Por Fernando Salgado

Las grúas sobresalen en los extremos de dos cargueros holandeses de color verde situados en medio del mar. Unos operarios enganchan en los extremos de sus plumas la carga, entre tres y cuatro barriles de 200 litros de capacidad cada uno de ellos. Las cuatro grúas la elevan, giran y los dejan caer. Entre doce y dieciséis en cada maniobra.

Y así durante varios años.

Que el océano Atlántico estaba siendo utilizado como un cementerio por varias empresas europeas que depositaban en él sus residuos radioactivos era un secreto a voces a principios de la década de los ochenta del siglo pasado.

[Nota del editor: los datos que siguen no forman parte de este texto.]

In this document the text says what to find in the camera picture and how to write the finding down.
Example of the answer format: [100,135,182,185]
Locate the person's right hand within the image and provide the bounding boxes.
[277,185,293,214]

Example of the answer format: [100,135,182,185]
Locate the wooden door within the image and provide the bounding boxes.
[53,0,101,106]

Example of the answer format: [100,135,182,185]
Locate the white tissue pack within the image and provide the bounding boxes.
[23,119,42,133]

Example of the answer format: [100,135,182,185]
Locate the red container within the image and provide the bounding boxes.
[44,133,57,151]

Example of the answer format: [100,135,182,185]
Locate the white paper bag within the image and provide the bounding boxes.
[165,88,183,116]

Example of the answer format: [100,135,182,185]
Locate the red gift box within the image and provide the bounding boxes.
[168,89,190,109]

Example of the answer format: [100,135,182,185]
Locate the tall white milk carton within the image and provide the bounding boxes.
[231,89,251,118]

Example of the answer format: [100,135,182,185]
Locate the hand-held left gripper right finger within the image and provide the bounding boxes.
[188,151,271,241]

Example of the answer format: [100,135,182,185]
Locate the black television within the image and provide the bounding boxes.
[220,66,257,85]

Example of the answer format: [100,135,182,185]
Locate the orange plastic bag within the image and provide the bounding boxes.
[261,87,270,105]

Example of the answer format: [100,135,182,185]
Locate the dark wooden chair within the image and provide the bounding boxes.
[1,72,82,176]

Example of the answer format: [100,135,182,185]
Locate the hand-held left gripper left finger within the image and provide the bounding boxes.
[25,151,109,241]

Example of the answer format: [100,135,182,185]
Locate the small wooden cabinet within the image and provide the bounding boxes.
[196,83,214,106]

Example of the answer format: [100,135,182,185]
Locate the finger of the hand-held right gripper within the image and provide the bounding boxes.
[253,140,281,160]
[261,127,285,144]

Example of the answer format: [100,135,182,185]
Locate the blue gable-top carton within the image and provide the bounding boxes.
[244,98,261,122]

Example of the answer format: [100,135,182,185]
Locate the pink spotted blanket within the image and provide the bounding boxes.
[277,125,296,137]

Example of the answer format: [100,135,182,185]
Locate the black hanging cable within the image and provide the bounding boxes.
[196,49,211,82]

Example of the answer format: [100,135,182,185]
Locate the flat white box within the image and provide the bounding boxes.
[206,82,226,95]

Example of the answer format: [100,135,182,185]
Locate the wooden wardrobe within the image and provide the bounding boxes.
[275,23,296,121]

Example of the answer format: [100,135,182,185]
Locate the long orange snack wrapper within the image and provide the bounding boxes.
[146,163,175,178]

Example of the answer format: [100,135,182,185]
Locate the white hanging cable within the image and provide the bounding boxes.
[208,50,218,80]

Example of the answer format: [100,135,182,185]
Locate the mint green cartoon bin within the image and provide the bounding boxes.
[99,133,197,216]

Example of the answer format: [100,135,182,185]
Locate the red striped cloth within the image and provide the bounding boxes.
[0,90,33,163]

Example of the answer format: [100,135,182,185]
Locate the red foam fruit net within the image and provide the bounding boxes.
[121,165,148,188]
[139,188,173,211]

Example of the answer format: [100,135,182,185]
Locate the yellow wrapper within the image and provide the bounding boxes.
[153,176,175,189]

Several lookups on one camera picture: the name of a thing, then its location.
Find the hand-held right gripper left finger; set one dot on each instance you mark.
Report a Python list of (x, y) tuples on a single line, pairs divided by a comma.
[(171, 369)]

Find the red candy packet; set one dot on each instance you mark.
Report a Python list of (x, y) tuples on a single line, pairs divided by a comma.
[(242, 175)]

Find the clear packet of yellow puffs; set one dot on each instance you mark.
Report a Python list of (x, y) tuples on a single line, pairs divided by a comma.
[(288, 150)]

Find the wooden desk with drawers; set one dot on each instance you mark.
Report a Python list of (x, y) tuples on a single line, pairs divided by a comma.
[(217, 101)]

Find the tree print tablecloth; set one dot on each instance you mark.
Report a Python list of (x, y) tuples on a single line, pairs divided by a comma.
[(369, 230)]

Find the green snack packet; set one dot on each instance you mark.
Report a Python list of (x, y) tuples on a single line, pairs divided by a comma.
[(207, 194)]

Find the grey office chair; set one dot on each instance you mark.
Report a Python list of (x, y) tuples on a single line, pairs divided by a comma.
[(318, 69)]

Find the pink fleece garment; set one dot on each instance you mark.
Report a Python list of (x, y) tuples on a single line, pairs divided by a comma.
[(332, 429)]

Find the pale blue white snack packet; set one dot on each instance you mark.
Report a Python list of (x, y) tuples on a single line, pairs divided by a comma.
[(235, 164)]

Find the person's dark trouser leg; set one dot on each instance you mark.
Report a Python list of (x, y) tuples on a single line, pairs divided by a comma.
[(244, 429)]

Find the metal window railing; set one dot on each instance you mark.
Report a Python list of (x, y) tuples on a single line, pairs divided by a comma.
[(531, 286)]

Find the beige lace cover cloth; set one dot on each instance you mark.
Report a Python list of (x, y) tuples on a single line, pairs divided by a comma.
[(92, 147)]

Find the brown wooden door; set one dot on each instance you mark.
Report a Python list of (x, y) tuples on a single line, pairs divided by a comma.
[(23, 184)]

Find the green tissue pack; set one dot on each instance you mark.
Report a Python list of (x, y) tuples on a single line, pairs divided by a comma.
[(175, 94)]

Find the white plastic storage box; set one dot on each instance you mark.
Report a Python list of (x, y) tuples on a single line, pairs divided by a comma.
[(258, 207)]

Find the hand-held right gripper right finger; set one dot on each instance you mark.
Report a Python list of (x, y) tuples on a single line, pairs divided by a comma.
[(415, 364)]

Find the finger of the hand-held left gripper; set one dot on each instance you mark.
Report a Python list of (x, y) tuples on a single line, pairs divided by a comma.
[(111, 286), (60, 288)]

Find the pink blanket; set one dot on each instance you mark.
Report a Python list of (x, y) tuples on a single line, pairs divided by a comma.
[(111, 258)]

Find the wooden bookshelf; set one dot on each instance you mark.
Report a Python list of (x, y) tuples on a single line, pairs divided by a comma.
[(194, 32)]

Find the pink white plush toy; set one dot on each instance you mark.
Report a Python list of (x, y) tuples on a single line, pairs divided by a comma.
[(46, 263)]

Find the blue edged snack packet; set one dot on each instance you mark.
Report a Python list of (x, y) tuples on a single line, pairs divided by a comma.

La organización ecologista Greenpeace había denunciado que la Fosa Atlántica, un espacio de 2.500 kilómetros cuadrados y 4.700 metros de profundidad, situado a 370 millas náuticas) 700 kilómetros, aproximadamente) del litoral gallego, era el vertedero de ocho países.

En una sociedad que daba sus primeros pasos por una todavía tambaleante democracia, en la que a conciencia ecológica era muy incipiente, un grupo de gallegos decidió que aquello tenía que acabarse, y nada mejor que respaldar su denuncia con pruebas documentales.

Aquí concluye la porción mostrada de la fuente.